Practical work 2: optimization algorithms for compressed sensing

In [1]:
import warnings
warnings.filterwarnings('ignore')

import numpy as np
from scipy.optimize import linprog
import matplotlib.pyplot as plt
import seaborn as sns

%matplotlib inline
sns.set()

%load_ext autoreload
%autoreload 2

# Load nt_toolbox
import sys
sys.path.append('../tp1/')
from nt_toolbox.compressed_sensing import get_measurements, plot_image, minL2

Preliminaries

Let us focus on the compressed sensing problem: finding a sparse vector $x \in \mathbb R^d$ such that $y = Ax$, where the vector of measurements $y$ and the sensing matrix $A$ are given. For this purpose, we will assess different strategies:

  • a greedy approach: orthogonal matching pursuit;
  • solving basis pursuit with an interior point method (scipy.optimize.linprog);
  • solving a regularized problem: $\operatorname{minimize}_{x \in \mathbb R ^d} \|x\|_1 + \frac{\mu}{2} \|Ax - y\|_2^2$, with proximal methods;
  • solving basis pursuit with Douglas-Rachford method;
  • introducing a new (total variation) regularization in order to improve reconstruction.

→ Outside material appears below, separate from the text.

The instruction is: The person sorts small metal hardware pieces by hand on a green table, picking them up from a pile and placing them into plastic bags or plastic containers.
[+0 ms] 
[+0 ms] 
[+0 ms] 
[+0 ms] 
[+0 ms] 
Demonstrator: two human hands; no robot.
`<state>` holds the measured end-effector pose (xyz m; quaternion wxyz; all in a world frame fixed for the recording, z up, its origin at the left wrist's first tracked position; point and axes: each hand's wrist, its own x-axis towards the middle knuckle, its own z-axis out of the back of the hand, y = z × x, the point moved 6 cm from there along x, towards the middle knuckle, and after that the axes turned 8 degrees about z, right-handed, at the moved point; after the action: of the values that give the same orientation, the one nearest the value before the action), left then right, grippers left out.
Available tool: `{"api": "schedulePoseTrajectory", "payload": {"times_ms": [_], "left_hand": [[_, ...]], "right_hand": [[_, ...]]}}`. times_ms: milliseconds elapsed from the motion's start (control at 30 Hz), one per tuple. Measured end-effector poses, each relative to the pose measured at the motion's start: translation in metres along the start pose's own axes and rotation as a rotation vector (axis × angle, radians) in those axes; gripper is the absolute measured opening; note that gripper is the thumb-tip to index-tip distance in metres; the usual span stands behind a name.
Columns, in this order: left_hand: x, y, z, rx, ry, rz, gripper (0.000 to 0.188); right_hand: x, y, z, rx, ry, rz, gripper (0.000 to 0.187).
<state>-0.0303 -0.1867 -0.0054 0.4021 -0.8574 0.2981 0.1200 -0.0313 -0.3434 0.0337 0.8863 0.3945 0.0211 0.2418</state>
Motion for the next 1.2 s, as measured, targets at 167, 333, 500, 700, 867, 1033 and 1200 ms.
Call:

In this practical session, we are provided with a measurement function, that returns three components. The first two are of interest for now.

In [2]:
help(get_measurements)
y, A, T = get_measurements()
Help on function get_measurements in module nt_toolbox.compressed_sensing:

get_measurements(n=32, r_sparse=0.2, r_info=0.5)
    Measurement function.
    
    Parameters:
    - n is the image size (n x n);
    - r_sparse is the ratio of non-zero coefficients (wavelet domain) of the
    signal x to recover;
    - r_info is the ratio between the size of y and the size of x.
    
    Return y, A, T, where:
    - y is the vector of measurements;
    - A is the sensing matrix (we look for x such that y = Ax);
    - T is a total variation operator.

In [3]:
n = int(np.sqrt(A.shape[1]))
p = A.shape[0]

print(f"Image size: {n}x{n}.")
print(f"Measurement vector size: {p}")
print(f"Sensing matrix size: {A.shape[0]}x{A.shape[1]}")
Image size: 32x32.
Measurement vector size: 512
Sensing matrix size: 512x1024

To get a first idea of the image to recover, we propose to solve the following projection problem: $$ \operatorname{minimize}_{x \in \mathbb R ^d}~ \|Ax - y\|_2. $$ Obviously, the resulting image is not a faithful approximation of the one to recover.

In [4]:
# L2 projection
x2 = minL2(y, A)

plot_image(x2)

A greed algorithm: orthogonal matching pursuit

In this section, we aim at providing a a feasible point to the problem $$ \begin{array}{cl} \displaystyle{ \operatorname{minimize}_{x \in \mathbb R ^d} } & \displaystyle{ \|Ax - y\|_2 } \\ \operatorname{st} & \displaystyle{ \|x\|_0 \le s } \end{array} $$ with orthogonal matching pursuit.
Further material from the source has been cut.